• _Recorded data_

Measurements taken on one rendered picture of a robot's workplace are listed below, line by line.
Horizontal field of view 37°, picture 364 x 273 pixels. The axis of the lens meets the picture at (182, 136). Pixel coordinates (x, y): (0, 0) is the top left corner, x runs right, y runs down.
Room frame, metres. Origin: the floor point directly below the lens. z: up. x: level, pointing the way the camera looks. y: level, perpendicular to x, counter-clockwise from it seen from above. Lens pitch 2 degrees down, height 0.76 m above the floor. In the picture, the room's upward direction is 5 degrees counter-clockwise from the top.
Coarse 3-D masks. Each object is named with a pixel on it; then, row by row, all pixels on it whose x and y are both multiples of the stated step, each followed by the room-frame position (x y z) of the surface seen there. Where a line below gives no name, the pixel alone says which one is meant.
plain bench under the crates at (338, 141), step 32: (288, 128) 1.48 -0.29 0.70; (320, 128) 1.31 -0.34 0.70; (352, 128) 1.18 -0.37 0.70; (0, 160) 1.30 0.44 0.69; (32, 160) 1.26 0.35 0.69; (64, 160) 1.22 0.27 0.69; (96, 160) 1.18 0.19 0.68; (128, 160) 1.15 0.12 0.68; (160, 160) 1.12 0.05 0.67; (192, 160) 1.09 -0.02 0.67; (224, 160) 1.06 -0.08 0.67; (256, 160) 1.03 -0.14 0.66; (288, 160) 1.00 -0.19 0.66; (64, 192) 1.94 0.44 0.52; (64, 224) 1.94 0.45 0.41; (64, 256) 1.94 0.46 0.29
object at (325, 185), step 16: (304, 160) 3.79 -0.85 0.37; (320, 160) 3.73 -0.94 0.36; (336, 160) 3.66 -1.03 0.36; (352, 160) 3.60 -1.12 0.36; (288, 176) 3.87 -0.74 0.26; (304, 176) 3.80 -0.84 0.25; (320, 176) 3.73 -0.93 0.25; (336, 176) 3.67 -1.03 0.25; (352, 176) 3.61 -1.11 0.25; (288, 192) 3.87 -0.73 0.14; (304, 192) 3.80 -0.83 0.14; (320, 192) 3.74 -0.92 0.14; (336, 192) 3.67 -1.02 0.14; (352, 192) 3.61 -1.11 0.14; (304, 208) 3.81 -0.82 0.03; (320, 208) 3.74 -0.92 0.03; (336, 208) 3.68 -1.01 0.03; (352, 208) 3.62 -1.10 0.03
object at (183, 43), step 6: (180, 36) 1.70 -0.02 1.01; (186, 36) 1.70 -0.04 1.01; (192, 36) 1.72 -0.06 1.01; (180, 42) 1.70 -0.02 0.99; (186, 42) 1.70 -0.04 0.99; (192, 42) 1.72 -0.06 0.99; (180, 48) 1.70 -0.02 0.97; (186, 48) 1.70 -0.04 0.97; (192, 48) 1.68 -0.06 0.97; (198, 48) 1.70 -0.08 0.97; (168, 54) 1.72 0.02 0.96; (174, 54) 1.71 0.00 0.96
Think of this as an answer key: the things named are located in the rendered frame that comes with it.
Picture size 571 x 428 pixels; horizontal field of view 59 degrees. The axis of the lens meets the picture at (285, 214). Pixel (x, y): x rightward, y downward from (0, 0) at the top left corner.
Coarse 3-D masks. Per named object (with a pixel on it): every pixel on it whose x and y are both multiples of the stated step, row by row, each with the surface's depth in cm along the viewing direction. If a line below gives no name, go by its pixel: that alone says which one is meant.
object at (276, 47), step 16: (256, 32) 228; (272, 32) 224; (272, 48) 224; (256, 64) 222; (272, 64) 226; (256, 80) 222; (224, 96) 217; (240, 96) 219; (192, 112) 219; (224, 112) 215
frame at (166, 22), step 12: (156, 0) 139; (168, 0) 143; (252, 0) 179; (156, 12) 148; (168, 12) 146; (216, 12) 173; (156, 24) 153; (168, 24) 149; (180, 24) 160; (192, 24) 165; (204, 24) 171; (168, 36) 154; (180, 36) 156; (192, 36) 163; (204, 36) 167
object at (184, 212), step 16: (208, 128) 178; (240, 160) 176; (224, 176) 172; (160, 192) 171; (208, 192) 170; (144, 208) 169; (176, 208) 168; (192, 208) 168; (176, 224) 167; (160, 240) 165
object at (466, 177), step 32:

• _PROBLEM STATEMENT_
Beginning of the records through the line with "Horizontal field of view 37°, picture": return that span exactly and stop there.

• _WRITTEN REPLY_
Measurements taken on one rendered picture of a robot's workplace are listed below, line by line.
Horizontal field of view 37°, picture 364 x 273 pixels. The axis of the lens meets the picture at (182, 136). Pixel coordinates (x, y): (0, 0) is the top left corner, x runs right, y runs down.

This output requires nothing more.